> Don’t get confused between using smaller keywords and actually understanding the problem at hand.
Absolutely. I'm not arguing for maximal terseness and spent a lot of words attempting to say otherwise. (IMHO, we're both reflexively reacting to our parent comments a bit).
What I am wanting to point out is that form affects function and how we think about and use our languages. This in turn shapes our ecosystems and cultures, which influence our heuristics for keeping a pulse on project health and the surrounding support structures. Which all in turn reflect back to affect the forms we like and produce!
The mechanics of middle-sized and large businesses naturally incentivize bloat and churn to some degree, not because we necessarily want those things, but because coordination and communication are large information bottlenecks, a la Mel Conway's observations [0]. When our heads are filled with syntax, tooling, best practices, and absolute ideas about what correct code looks like, we make it that much harder to fill our heads with direct problem-domain concerns.
While senior engineers can and often do successfully wade through all that, it's a long grind, and anything that empowers team members to get there faster seems like an obvious win.
I wish that we as a community could better recognize that our values like "semantics over syntax" or "code review is necessary" or "readability is good" implicitly invoke a large set of contingencies in order to become heuristics that serve well.
Tools that violate our common sense and aesthetic values present an opportunity to sanity check those sentiments and potentially sharpen our understanding of them. In my experience, APL and probably K are really excellent at that, offering a new way of thinking that highlights clear disfunctionalities within our current "mainstream" languages and cultures.
If true, isn't that something we obviously want to eagerly investigate?

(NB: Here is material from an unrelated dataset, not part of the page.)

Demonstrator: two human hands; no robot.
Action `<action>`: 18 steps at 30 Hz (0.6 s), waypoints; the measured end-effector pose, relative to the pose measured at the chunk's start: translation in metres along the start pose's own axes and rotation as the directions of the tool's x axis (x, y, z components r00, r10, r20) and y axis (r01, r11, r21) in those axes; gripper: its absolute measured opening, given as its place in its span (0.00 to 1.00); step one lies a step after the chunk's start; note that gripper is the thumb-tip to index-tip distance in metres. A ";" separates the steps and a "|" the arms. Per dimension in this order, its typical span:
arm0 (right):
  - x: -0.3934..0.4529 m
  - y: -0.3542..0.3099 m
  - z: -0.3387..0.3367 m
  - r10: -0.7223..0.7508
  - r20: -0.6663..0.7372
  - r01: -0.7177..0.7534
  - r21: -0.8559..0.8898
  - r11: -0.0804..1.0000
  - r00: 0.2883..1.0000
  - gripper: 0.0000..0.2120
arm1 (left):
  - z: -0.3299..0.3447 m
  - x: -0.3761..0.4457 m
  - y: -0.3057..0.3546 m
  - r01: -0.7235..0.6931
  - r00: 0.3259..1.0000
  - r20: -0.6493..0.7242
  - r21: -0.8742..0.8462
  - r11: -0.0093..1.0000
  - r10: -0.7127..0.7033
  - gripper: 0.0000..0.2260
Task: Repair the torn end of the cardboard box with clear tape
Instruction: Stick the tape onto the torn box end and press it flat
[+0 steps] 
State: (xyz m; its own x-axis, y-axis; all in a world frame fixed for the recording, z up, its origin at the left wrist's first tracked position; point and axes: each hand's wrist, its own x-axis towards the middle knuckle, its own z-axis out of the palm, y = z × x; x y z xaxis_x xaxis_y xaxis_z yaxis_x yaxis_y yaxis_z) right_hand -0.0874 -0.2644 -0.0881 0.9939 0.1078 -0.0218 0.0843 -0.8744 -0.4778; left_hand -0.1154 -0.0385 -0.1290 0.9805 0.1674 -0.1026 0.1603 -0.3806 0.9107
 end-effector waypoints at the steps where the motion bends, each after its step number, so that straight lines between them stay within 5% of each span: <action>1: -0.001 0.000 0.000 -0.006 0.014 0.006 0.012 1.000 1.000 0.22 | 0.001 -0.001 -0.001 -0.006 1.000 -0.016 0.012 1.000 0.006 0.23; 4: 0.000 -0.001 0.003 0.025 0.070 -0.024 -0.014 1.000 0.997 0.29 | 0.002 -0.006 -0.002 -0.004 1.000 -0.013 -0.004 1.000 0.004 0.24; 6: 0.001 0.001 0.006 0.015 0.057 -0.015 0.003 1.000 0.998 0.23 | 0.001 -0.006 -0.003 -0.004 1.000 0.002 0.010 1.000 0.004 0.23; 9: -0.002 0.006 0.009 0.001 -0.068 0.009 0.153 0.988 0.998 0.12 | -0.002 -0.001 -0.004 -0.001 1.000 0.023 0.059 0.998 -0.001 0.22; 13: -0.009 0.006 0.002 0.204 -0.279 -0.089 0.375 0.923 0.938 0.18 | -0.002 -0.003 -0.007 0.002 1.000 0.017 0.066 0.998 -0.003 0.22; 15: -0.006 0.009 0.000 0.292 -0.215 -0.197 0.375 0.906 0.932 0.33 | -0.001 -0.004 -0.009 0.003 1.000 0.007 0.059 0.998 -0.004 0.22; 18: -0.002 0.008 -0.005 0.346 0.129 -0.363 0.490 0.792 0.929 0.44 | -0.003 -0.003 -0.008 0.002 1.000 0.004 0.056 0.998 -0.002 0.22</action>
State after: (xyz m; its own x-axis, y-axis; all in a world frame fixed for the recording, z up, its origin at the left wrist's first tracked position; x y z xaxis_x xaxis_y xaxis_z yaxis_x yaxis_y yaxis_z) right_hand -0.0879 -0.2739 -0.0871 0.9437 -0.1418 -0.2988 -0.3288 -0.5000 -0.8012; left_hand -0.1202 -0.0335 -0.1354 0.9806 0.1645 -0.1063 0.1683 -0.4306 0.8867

So, to bring it back, I think the statement that "AST node count is a better" embodies exactly the kind of values and mindset that make it harder for us to grow. What do we think about readable, maintainable, highly terse code? Does this K sample exemplify that? Why are K and APL successfully (if quietly) running significant portions of our economy? What structural, organizational, and cultural lessons do they embody that we can learn from?